British and Irish officials were working late into the night in an urgent effort to agree proposals identifying the likely elements of a political settlement on Northern Ireland.
Sources said the two governments were themselves "close" to concluding a "heads of agreement" paper which they still hoped they might be able to present to the parties to the multiparty talks when they resume later today at Stormont.
However, with a number of issues still to be resolved, it appeared Dublin was having difficulty persuading Sinn Fein to agree the emerging British/Irish text identifying the issues to be addressed in the next phase of negotiations.
After a weekend of amazing behind-the-scenes diplomatic activity - spanning Dublin, Belfast, London and Tokyo, where Mr Tony Blair is continuing his Far East tour - it appeared the major difficulty centred on the issue of proposed North/South councils and agencies, and the search for "language" to define, or represent, their "executive" function.
It is understood that, in two separate telephone conversations with the British Prime Minister yesterday, the Ulster Unionist leader, Mr David Trimble, resisted the use of the word "executive" in reference to any North/South bodies envisaged as part of any settlement.
However, nationalist sources insisted that whatever language was finally used in the paper designed to "fast forward" the talks process, provision for the exercise of executive power "has got to be there".
The dramatic attempt to reach an agreed London/Dublin text ahead of today's resumed Stormont talks was started after a highly selective, seemingly unionist-inspired leak to a British newspaper on Saturday suggesting prior agreement between Mr Blair and Mr Trimble on the likely shape of a settlement.
After lengthy discussions on Friday, British and Irish officials had pledged to seek early agreement on a joint London/Dublin text, but with the expectation that this could take another week to achieve.
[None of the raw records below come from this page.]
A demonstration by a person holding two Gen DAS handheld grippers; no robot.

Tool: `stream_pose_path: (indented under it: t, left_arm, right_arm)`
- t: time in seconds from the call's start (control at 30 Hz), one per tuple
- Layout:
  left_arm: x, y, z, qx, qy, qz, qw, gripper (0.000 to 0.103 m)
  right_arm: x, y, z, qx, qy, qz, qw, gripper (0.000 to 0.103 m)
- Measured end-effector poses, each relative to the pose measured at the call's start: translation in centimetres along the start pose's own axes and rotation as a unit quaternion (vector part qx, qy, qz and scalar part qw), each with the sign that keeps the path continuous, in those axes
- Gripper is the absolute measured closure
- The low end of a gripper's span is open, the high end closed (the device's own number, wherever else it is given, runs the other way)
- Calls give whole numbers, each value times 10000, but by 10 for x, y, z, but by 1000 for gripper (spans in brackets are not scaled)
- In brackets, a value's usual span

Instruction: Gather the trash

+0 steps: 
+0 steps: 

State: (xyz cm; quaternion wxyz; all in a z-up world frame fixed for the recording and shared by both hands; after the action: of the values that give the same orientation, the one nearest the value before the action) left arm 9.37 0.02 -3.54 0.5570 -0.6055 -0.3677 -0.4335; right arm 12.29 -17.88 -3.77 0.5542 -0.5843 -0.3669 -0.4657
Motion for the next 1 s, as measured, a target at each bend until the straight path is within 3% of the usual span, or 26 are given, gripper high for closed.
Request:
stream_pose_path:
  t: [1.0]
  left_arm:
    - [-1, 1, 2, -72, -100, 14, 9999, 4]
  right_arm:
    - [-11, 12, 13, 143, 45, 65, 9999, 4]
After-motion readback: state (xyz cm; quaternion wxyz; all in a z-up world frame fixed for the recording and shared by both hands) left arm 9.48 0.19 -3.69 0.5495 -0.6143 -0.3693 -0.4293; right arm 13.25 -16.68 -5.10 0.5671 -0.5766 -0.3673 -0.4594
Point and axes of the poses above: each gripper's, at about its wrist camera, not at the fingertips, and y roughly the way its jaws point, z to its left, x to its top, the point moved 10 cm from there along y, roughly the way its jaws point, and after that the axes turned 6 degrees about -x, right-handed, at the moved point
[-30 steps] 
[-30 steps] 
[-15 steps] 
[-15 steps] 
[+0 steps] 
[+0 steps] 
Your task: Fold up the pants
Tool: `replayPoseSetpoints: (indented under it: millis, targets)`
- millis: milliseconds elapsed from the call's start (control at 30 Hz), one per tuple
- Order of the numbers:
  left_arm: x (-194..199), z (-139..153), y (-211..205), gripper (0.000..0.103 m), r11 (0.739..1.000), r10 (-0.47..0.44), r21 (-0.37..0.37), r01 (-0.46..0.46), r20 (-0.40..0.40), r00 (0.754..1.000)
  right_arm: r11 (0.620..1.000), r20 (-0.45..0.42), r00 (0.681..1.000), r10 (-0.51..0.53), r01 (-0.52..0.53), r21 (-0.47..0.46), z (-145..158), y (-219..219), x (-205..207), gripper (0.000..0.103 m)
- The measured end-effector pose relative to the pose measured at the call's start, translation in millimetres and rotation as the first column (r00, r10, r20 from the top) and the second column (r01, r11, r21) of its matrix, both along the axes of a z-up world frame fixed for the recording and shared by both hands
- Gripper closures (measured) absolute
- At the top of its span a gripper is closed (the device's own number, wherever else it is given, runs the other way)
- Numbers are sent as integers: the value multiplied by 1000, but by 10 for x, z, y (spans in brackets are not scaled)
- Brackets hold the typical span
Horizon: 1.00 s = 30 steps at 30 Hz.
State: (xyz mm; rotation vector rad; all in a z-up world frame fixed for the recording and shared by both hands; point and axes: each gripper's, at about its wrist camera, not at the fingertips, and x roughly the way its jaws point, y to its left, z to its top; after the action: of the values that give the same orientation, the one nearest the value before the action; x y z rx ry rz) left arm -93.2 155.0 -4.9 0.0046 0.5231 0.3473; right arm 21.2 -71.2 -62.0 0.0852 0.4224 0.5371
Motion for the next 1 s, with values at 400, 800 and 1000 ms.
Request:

However, following the appearance of the Daily Telegraph story and initially confusing responses from Mr Blair's camp in Japan, it was decided to resume discussions and accelerate the search for agreement.
The Telegraph story - drawing on a British draft later confirmed as only one of a number under discussion - highlighted Mr Blair's known enthusiasm for a Northern Ireland Assembly, and suggested this would operate alongside a "Council of the Isles" drawing together representatives of the British and Irish parliaments, as well as the emerging regional assembles in other parts of the UK.
SDLP and Sinn Fein spokesmen immediately dismissed what was variously seen as "a flyer" and an attempt to play-down the crucially important Strand Two, North/South relationship in any settlement. Mr Blair yesterday reiterated his government's commitment to seek agreement in all three Strands of the talks. And the North's political development minister, Mr Paul Murphy, acknowledged that, while devolved administrations in Edinburgh and Cardiff could provide a new dimension to relations between the UK and the Republic, "people who represent nationalists will be very anxious to ensure that . . . relations between North and South in Ireland are going to be very important indeed".
No details were available last night of the latest draft London/Dublin text, although the indications were that it would be short and fairly skeletal.
However, The Irish Times understands that a revised British Irish Agreement, underpinned by "balanced constitutional change" involving the Irish Constitution and the 1920 Government of Ireland Act, will be the "motive force" of any new dispensation on the North.
And the nationalist expectation is that a series of North-South councils would be established, with each side accountable to, and mandated by, the Oireachtas and a new Northern Ireland Assembly respectively.